Images are not part of the copy; write out the rest of the data exactly as given.
══════════
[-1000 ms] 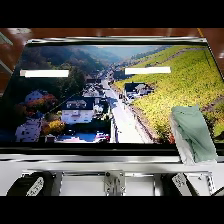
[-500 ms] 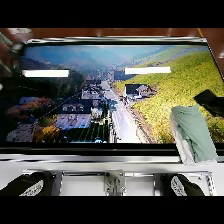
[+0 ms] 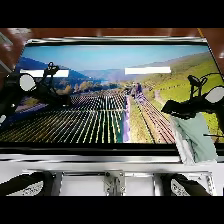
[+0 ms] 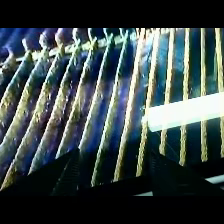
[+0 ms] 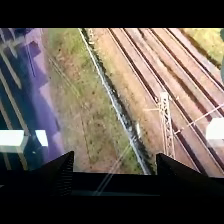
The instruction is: Fold the shirts.
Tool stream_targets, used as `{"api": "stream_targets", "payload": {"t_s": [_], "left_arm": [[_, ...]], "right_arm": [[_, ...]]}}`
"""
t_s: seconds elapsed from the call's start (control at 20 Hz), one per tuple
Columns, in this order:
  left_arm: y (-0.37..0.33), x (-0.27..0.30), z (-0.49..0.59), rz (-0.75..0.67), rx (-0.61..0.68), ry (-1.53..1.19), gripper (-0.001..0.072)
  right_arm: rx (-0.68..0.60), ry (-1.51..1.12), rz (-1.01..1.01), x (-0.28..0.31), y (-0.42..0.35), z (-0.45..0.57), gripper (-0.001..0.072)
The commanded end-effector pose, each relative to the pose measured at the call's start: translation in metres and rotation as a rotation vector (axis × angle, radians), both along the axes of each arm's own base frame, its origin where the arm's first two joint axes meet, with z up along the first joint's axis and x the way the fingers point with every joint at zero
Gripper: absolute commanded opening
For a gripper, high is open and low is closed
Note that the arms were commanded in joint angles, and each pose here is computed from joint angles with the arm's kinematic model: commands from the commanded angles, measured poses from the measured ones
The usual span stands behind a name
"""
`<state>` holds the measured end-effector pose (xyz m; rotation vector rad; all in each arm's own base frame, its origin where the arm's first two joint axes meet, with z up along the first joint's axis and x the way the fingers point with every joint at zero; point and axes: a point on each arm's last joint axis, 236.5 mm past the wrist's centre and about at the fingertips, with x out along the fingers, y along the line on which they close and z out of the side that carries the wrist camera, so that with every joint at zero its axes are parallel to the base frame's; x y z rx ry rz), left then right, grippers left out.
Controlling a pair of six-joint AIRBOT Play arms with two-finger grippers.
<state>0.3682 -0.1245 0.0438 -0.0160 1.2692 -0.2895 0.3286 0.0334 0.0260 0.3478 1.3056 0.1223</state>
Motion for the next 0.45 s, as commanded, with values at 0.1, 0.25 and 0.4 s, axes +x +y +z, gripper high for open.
{"api": "stream_targets", "payload": {"t_s": [0.1,0.25,0.4], "left_arm": [[-0.0021,0.0133,-0.0022,0.024,-0.009,-0.037,0.0495],[-0.0022,0.0142,-0.0021,0.025,-0.009,-0.04,0.0495],[-0.0026,0.0167,-0.0017,0.026,-0.012,-0.05,0.0494]], "right_arm": [[0.007,0.021,0.021,-0.003,0.0072,-0.0031,0.0619],[0.007,0.021,0.021,-0.003,0.0073,-0.0031,0.0618],[0.007,0.021,0.021,-0.003,0.0072,-0.0031,0.0619]]}}
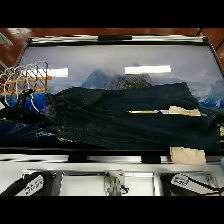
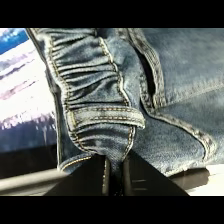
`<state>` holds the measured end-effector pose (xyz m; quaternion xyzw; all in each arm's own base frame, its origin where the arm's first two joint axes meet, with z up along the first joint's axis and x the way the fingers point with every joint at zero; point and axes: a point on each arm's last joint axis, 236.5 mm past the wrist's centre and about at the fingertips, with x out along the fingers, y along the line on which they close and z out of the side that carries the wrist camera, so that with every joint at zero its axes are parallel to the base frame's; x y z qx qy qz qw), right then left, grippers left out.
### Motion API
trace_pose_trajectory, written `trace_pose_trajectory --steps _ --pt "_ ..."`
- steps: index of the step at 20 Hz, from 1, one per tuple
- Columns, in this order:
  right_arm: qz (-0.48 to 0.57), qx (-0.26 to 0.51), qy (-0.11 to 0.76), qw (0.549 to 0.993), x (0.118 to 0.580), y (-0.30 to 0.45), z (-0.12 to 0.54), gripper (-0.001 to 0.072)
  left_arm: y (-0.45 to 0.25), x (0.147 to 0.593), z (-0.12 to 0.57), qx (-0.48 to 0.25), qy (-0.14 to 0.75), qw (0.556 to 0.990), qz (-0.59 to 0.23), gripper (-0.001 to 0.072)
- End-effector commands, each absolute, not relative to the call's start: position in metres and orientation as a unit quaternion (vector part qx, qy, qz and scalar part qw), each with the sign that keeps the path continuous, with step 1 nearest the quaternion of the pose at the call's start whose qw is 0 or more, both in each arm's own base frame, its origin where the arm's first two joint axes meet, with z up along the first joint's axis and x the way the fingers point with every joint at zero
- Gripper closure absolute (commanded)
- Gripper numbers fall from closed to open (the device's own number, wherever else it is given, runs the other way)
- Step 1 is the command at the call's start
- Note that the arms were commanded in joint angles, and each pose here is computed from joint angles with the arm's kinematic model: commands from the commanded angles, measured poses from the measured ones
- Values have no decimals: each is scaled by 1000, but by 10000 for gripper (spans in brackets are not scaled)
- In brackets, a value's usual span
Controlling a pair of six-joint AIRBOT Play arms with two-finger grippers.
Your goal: Fold the shirts.
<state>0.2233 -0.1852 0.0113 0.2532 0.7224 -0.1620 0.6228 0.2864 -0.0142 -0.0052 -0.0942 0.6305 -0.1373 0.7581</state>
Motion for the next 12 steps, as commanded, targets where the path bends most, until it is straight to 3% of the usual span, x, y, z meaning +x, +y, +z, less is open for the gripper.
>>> trace_pose_trajectory --steps 1,6,12 --pt "-213 287 721 594 198 -207 -3 45 -11 277 15 -70 617 772 -134 625" --pt "-315 376 663 565 153 -258 -13 46 -9 280 28 -40 590 794 -144 625" --pt "-321 354 663 577 145 -278 -47 46 -10 277 36 -44 584 799 -138 625"
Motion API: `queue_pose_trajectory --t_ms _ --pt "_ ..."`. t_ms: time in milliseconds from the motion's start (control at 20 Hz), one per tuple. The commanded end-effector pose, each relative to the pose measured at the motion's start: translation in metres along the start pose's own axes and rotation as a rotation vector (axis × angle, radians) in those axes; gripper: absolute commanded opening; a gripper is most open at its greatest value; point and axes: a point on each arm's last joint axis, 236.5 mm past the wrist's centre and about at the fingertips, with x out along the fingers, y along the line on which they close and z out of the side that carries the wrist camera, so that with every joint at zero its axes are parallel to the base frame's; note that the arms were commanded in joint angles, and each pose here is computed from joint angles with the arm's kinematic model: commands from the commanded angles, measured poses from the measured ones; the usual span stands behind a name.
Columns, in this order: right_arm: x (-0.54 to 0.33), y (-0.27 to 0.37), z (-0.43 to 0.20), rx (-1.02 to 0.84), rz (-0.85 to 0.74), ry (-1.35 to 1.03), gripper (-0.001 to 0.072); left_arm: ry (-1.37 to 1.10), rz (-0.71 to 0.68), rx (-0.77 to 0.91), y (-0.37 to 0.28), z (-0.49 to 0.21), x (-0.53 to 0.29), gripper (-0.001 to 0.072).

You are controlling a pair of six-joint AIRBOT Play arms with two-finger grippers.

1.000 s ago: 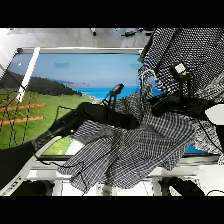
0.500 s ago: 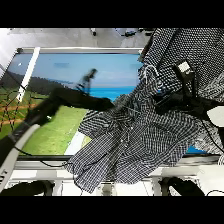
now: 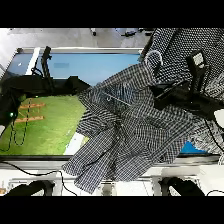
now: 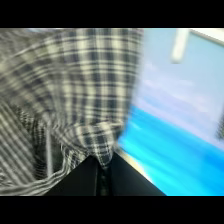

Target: Fold the clothes and pants, and hang the long-sleeved shirts on hangers.

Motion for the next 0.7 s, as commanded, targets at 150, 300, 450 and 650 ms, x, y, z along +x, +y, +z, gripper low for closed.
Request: queue_pose_trajectory --t_ms 150,300,450,650 --pt "0.026 0.048 0.016 -0.046 0.150 -0.070 0.0035 0.069 -0.184 0.048 -0.087 -0.045 0.058 0.0035" --pt "0.031 0.047 0.024 -0.113 0.127 -0.107 0.0035 0.182 -0.226 0.068 -0.108 -0.091 0.091 0.0036" --pt "0.032 0.044 0.026 -0.199 0.111 -0.119 0.0035 0.208 -0.239 0.126 -0.109 -0.102 0.097 0.0121" --pt "0.032 0.045 0.026 -0.312 0.106 -0.124 0.0035 0.172 -0.273 0.320 -0.113 -0.085 0.055 0.0506"
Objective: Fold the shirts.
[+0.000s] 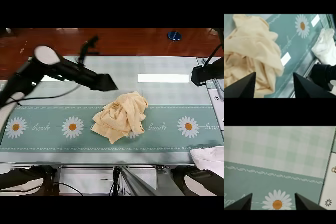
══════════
• Output for this exercise:
[-1000 ms] 
[-500 ms] 
[+0 ms] 
[+0 ms] 
[+0 ms] 
The instruction is: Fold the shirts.
Tool stream_targets, used as `{"api": "stream_targets", "payload": {"t_s": [_], "left_arm": [[_, ...]], "right_arm": [[_, ...]]}}`
"""
t_s: seconds elapsed from the call's start (control at 20 Hz), one per tuple
Columns, in this order:
  left_arm: y (-0.37..0.33), x (-0.27..0.30), z (-0.49..0.59), rz (-0.75..0.67), rx (-0.61..0.68), ry (-1.53..1.19), gripper (-0.001..0.072)
  right_arm: rx (-0.68..0.60), ry (-1.51..1.12), rz (-1.01..1.01), x (-0.28..0.31), y (-0.42..0.35), z (-0.45..0.57), gripper (-0.001..0.072)
The commanded end-effector pose, each relative to the pose measured at the call's start: translation in metres and rotation as a rotation vector (axis × angle, radians), both along the axes of each arm's own base frame, its origin where the arm's first two joint axes meet, with z up along the first joint's axis and x the way the fingers point with every joint at zero
Gripper: absolute commanded opening
For a gripper, high is open and low is closed
Note that the arms were commanded in joint angles, and each pose here is computed from joint angles with the arm's kinematic model: commands from the commanded angles, measured poses from the measured ones
The usual span stands behind a name
"""
`<state>` holds the measured end-effector pose (xyz m; rotation vector rad; all in each arm's own base frame, its origin where the arm's first two joint axes meet, with z up along the first joint's axis and x the way the fingers point with every joint at zero; point and axes: a point on each arm's last joint axis, 236.5 mm past the wrist's centre and about at the fingertips, with x out along the fingers, y along the line on which they close and z out of the side that carries the wrist camera, so that with every joint at zero its axes are parallel to the base frame's; x y z rx ry rz), left then right, grippers left out.
Controlling a pair of six-joint AIRBOT Play arms with two-finger grippers.
<state>0.3682 -0.1245 0.0438 -0.0160 1.2692 -0.2895 0.3286 0.0334 0.0260 0.3478 1.3056 0.1223</state>
Motion for the next 0.45 s, as commanded, with values at 0.1, 0.25 and 0.4 s, axes +x +y +z, gripper high for open.
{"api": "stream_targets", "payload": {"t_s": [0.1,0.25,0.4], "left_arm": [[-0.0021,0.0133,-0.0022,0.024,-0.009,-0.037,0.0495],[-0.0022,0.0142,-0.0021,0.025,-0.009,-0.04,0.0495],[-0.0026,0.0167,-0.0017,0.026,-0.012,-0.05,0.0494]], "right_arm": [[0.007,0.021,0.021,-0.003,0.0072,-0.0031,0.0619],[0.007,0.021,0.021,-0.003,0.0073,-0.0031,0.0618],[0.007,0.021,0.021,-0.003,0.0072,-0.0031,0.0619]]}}
`<state>` holds the measured end-effector pose (xyz m; quaternion xyzw; all in each arm's own base frame, its origin where the arm's first two joint axes meet, with z up along the first joint's axis and x the way the fingers point with every joint at zero; point and axes: a point on each arm's last joint axis, 236.5 mm past the wrist's centre and about at the fingertips, with x out along the fingers, y along the line on which they close and z out of the side that carries the wrist camera, so that with every joint at zero its axes are parallel to the base frame's; x y z qx qy qz qw), right then left, grippers left out.
### Motion API
trace_pose_trajectory, written `trace_pose_trajectory --steps _ --pt "_ ..."`
- steps: index of the step at 20 Hz, from 1, one per tuple
- Columns, in this order:
  right_arm: qz (-0.48 to 0.57), qx (-0.26 to 0.51), qy (-0.11 to 0.76), qw (0.549 to 0.993), x (0.118 to 0.580), y (-0.30 to 0.45), z (-0.12 to 0.54), gripper (-0.001 to 0.072)
  left_arm: y (-0.45 to 0.25), x (0.147 to 0.593), z (-0.12 to 0.57), qx (-0.48 to 0.25), qy (-0.14 to 0.75), qw (0.556 to 0.990), qz (-0.59 to 0.23), gripper (-0.001 to 0.072)
- End-effector commands, each absolute, not relative to the call's start: position in metres and orientation as a unit quaternion (vector part qx, qy, qz and scalar part qw), each with the sign that keeps the path continuous, with step 1 nearest the quaternion of the pose at the call's start whose qw is 0 or more, both in each arm's own base frame, its origin where the arm's first two joint axes meet, with z up along the first joint's axis and x the way the fingers point with every joint at zero
- Gripper closure absolute (commanded)
- Gripper numbers fall from closed to open (the device's own number, wherever else it is given, runs the other way)
- Step 1 is the command at the call's start
- Note that the arms were commanded in joint angles, and each pose here is computed from joint angles with the arm's kinematic model: commands from the commanded angles, measured poses from the measured ones
- Values have no decimals: each is scaled by 1000, but by 10000 for gripper (spans in brackets are not scaled)
- In brackets, a value's usual span
Controlling a pair of six-joint AIRBOT Play arms with two-finger grippers.
Your goal: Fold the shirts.
<state>0.2233 -0.1852 0.0113 0.2532 0.7224 -0.1620 0.6228 0.2864 -0.0142 -0.0052 -0.0942 0.6305 -0.1373 0.7581</state>
Motion for the next 12 steps, as commanded, targets where the path bends most, until it is straight to 3% of the usual span, x, y, z meaning +x, +y, +z, less is open for the gripper.
>>> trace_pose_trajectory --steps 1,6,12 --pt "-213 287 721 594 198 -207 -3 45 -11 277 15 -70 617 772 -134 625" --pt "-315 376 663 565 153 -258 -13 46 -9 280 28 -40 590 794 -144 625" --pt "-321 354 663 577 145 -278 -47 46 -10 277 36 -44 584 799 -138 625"
Motion API: `queue_pose_trajectory --t_ms _ --pt "_ ..."`. t_ms: time in milliseconds from the motion's start (control at 20 Hz), one per tuple. The commanded end-effector pose, each relative to the pose measured at the motion's start: translation in metres along the start pose's own axes and rotation as a rotation vector (axis × angle, radians) in those axes; gripper: absolute commanded opening; a gripper is most open at its greatest value; point and axes: a point on each arm's last joint axis, 236.5 mm past the wrist's centre and about at the fingertips, with x out along the fingers, y along the line on which they close and z out of the side that carries the wrist camera, so that with every joint at zero its axes are parallel to the base frame's; note that the arms were commanded in joint angles, and each pose here is computed from joint angles with the arm's kinematic model: commands from the commanded angles, measured poses from the measured ones; the usual span stands behind a name.
Columns, in this order: right_arm: x (-0.54 to 0.33), y (-0.27 to 0.37), z (-0.43 to 0.20), rx (-1.02 to 0.84), rz (-0.85 to 0.74), ry (-1.35 to 1.03), gripper (-0.001 to 0.072); left_arm: ry (-1.37 to 1.10), rz (-0.71 to 0.68), rx (-0.77 to 0.91), y (-0.37 to 0.28), z (-0.49 to 0.21), x (-0.53 to 0.29), gripper (-0.001 to 0.072).

You are controlling a pair of six-joint AIRBOT Play arms with two-finger grippers.

1.000 s ago: 
0.500 s ago: 
now: 
now: 

Target: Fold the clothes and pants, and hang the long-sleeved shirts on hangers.

Motion for the next 0.7 s, as commanded, targets at 150, 300, 450 and 650 ms, x, y, z along +x, +y, +z, gripper low for closed.
Request: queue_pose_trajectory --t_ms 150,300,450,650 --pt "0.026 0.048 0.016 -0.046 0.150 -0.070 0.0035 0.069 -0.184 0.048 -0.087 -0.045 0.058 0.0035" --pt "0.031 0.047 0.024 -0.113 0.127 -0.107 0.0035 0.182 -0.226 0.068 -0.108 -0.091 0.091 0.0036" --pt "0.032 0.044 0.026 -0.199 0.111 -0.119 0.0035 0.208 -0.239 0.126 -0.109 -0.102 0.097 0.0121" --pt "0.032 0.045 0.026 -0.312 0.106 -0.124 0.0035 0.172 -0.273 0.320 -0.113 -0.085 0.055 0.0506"
Objective: Fold the shirts.
[+0.000s] 

This answer requires no additional content.